Firstly, we believe that financial inclusion is really important to help economies grow, and to bring prosperity to individuals. Financial inclusion means providing bank account and basic services to individuals. It also includes offering opportunities for investors to put their money to good use. The second principle is that we believe that people shouldn’t have to compromise their values when they do business,” Robin Ord-Smith, MVO, said in 2015, when he was British Ambassador to Kyrgysztan. (7)
An amendment to the UK tax laws more than a decade ago, specifically the passing of the Finance Act 2003 in the Parliament, led to the mushrooming of Shariah-compliant home financing, according to Millbank LLP. The law removed the burden of having to pay two charges of stamp duty on a Shariah-home financing.

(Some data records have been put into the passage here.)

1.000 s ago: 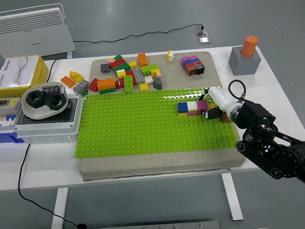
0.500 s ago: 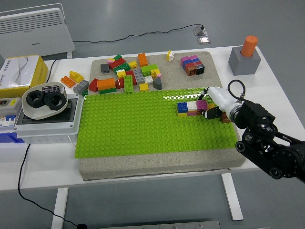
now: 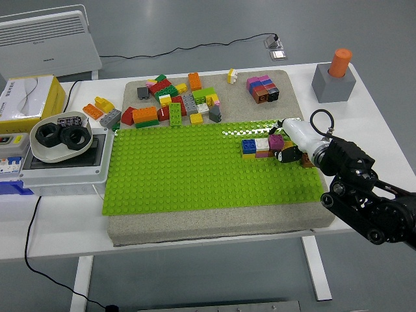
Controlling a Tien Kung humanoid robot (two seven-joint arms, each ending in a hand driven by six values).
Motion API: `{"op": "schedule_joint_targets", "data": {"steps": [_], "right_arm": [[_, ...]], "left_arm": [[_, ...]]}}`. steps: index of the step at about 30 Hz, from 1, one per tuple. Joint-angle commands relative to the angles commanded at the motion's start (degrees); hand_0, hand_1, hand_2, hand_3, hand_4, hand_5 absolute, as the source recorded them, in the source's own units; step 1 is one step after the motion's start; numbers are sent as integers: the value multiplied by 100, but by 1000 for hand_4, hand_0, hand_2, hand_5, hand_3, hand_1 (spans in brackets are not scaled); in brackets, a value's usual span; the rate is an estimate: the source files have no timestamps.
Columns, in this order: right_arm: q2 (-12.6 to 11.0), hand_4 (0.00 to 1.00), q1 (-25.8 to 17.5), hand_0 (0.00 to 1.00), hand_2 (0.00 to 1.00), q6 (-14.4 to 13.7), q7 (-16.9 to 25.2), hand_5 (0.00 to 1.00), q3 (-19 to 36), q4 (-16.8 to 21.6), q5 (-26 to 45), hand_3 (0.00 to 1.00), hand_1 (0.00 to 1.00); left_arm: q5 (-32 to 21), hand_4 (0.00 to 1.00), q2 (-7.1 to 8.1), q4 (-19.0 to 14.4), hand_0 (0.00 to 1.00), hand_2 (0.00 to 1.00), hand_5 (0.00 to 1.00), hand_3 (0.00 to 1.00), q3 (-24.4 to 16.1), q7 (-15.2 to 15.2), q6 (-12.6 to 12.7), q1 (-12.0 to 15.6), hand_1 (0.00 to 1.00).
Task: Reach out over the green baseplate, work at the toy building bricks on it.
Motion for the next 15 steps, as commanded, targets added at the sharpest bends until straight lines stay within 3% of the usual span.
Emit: {"op": "schedule_joint_targets", "data": {"steps": [12, 13, 15], "right_arm": [[-45, 689, -7, 802, 859, -16, 86, 86, 85, 88, 91, 676, 823], [-51, 870, -12, 802, 865, -21, 94, 185, 94, 99, 83, 722, 824], [-70, 870, -28, 802, 865, -31, 102, 185, 117, 141, -4, 722, 824]], "left_arm": [[-3, 282, 1, 0, 727, 327, 2, 505, 4, 2, -14, 3, 371], [-4, 282, 1, 0, 728, 327, 2, 505, 5, 1, -14, 3, 371], [-10, 282, 1, 0, 728, 327, 2, 505, 7, 1, -11, 3, 371]]}}
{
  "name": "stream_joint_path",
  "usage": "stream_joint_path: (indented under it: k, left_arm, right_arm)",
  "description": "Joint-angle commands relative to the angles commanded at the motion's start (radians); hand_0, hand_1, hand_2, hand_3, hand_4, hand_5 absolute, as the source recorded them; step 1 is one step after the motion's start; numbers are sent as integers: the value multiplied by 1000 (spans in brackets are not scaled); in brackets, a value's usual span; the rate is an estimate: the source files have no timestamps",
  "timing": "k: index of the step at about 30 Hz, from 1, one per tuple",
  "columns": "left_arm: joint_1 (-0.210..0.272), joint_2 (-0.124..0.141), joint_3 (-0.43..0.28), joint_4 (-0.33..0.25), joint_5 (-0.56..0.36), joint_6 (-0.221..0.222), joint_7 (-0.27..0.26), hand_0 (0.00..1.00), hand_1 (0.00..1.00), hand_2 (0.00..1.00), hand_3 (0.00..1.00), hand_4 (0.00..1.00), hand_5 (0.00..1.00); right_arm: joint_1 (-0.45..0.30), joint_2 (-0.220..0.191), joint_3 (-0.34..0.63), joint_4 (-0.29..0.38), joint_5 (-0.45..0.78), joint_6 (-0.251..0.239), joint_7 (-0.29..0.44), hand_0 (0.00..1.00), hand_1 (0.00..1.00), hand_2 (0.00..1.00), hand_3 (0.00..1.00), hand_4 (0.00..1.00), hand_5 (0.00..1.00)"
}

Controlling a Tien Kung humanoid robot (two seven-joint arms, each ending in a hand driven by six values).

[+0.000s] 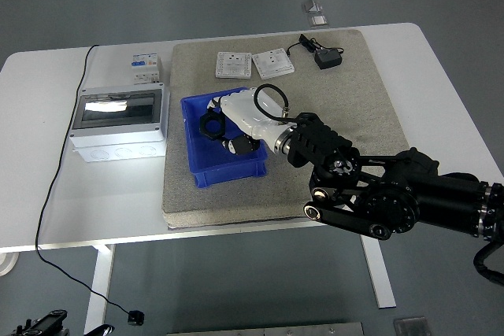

“Under Ijarah and Diminishing Partnership structures, there are effectively two sales of the property being financed; the first when the bank buys the property from the vendor and the second when the homeowner completes repayment of the financing and buys the property from the bank. Each of these purchase transactions gave rise to a charge to stamp duty land tax, which would make the Islamic mortgage prohibitively expensive.” (8)
We’ll highlight two Shariah-compliant housing facilities both provided by Islamic banks – the Gatehouse Bank and the Al Rayyan Bank.
Gatehouse Bank – Seeing Huge Demand for Product Since Launch
Gatehouse Bank launched its Home Purchasing Plan (HPP) in December 2018. According to the bank, it is seeing “huge demand” for the plans coming from both Muslims and non-Muslims.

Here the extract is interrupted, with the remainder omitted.